Publicado: 07-06-2016 en Sin categoría

 Sería probablemente en 2001 cuando cuatro alemanes sonrientes se nos acercaron a Daniel Díaz Torres y a mí en el festival de Fribourg, Suiza, donde presentábamos Hacerse el sueco, su más reciente película, y dijeron que querían hablarnos. Fuimos a cenar y uno de ellos, con un sospechoso parecido a Eric Idle de Monty Python, nos explicó de qué se trataba: planeaban invitarnos al pequeño festival que celebraban en Frankfurt, dedicado al cine cubano. Dijimos que sí, naturalmente, y unos meses después estábamos allá. Desde entonces he visitado la vieja ciudad en cinco o seis ocasiones, incluida esta que comenzó ayer por la tarde.

 Como mis cortos pasan miércoles y jueves, un socio nativo me invitó a aprovechar el martes visitando Mainz y Wiesbaden, dos ciudades cercanas. Mainz, Maguncia, la antigua Mogontiacum romana, capital de Renania-Palatinado, es además y sobre todo la ciudad natal de Johannes Gensfleisch (carne de ganso) Gutenberg, el inventor (en el hemisferio occidental) de la imprenta, y en ese sentido tal vez la personalidad más relevante del pasado milenio. Visité el museo donde se conservan dos ejemplares de su famosa Biblia, el primer libro impreso en gran escala de la historia (occidental).
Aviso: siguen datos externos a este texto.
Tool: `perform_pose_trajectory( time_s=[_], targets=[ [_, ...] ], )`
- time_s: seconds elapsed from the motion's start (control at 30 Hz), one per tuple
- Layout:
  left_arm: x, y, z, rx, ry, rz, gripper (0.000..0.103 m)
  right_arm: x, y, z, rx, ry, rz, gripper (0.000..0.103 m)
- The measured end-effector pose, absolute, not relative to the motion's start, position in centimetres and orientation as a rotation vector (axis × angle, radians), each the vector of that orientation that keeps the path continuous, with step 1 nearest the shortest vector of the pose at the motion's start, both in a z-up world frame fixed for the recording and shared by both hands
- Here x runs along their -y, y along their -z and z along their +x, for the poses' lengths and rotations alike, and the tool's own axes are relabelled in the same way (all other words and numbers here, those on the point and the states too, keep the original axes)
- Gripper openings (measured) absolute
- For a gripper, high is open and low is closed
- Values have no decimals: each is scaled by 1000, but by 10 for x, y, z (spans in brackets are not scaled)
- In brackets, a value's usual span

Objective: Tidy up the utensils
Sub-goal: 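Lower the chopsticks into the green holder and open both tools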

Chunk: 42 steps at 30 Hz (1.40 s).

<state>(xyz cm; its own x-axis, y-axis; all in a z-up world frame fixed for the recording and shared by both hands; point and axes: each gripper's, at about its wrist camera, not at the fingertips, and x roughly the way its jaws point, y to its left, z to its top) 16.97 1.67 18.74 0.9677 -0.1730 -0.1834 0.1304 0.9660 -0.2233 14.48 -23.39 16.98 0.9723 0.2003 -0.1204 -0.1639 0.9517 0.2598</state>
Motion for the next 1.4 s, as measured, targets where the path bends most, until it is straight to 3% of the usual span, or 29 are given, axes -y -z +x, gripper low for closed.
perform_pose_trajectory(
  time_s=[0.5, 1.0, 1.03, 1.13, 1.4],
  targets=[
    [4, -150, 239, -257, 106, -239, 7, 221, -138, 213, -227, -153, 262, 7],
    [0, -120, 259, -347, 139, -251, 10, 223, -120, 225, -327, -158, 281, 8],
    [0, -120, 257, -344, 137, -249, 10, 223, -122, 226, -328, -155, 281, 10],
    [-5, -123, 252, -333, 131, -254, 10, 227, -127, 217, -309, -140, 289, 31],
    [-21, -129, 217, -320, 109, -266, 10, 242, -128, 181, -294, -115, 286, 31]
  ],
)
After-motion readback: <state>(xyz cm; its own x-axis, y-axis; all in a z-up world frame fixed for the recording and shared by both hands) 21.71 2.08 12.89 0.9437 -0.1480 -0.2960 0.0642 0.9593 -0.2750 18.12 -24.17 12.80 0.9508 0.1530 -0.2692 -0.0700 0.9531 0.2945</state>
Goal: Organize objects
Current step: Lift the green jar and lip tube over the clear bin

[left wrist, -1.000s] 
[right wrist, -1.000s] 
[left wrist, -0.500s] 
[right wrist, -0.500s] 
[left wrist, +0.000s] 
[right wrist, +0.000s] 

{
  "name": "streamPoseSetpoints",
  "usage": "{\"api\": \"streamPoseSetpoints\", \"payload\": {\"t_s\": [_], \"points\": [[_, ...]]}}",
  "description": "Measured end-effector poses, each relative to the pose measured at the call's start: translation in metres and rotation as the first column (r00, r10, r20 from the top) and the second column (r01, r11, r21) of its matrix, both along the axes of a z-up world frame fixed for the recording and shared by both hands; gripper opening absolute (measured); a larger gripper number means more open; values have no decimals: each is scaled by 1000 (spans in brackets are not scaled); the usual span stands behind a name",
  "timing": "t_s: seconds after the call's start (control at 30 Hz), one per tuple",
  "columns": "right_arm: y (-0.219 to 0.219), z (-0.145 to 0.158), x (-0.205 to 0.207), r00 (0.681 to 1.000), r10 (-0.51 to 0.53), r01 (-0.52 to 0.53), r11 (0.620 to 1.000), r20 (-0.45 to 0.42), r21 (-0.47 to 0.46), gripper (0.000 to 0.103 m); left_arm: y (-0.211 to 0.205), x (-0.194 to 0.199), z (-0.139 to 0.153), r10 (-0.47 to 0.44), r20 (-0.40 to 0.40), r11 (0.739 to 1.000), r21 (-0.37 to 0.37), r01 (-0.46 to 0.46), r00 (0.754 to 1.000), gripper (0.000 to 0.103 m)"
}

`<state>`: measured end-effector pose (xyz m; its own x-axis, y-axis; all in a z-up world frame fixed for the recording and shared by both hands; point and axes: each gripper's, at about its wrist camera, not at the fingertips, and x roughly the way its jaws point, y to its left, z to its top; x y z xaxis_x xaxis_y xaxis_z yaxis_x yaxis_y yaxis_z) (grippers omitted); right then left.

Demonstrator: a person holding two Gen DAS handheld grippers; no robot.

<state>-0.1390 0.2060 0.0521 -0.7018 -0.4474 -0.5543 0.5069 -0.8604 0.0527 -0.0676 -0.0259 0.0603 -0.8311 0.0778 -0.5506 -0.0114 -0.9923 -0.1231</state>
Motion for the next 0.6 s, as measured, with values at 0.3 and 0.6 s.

Pasé rápidamente por la iglesia de San Stephan, con los famosos vitrales realizados por Marc Chagall a fines de los años setenta del siglo pasado, y luego un buen rato en las instalaciones del canal televisivo ZDF, evocando con tristeza las descojonadas instalaciones de la televisión cubana. Luego fuimos a Wiesbaden, enclave en la antigüedad de termas romanas…

Pero Gutenberg se llevó la palma. Su invento cambió la historia como ningún otro. Las cuarenta y dos líneas por página de su Biblia diseñaron el mundo moderno. Antes, todo lo copiaban los monjes; a partir de él, sólo tenían que venir los iluminadores a hacer las letras capitulares a mano, y otro especialista las primeras líneas, en rojo, del texto de cada sección… Poca cosa, comparada con la parte que ponía Gutenberg con sus tipos móviles y su imprenta, cuya plancha de impresión, por cierto, era una vieja prensa de uvas de las que se empleaban habitualmente en esa región vinícola.

Qué poca cosa somos ante hombres como ese…

Ps: Ha muerto Héctor Zumbado. Qué tristeza. Fue un buen socio y un maestro, uno de los grandes. Con él los NOS-Y-OTROS aprendimos muchísimo, y nos tiró tremendos cabos.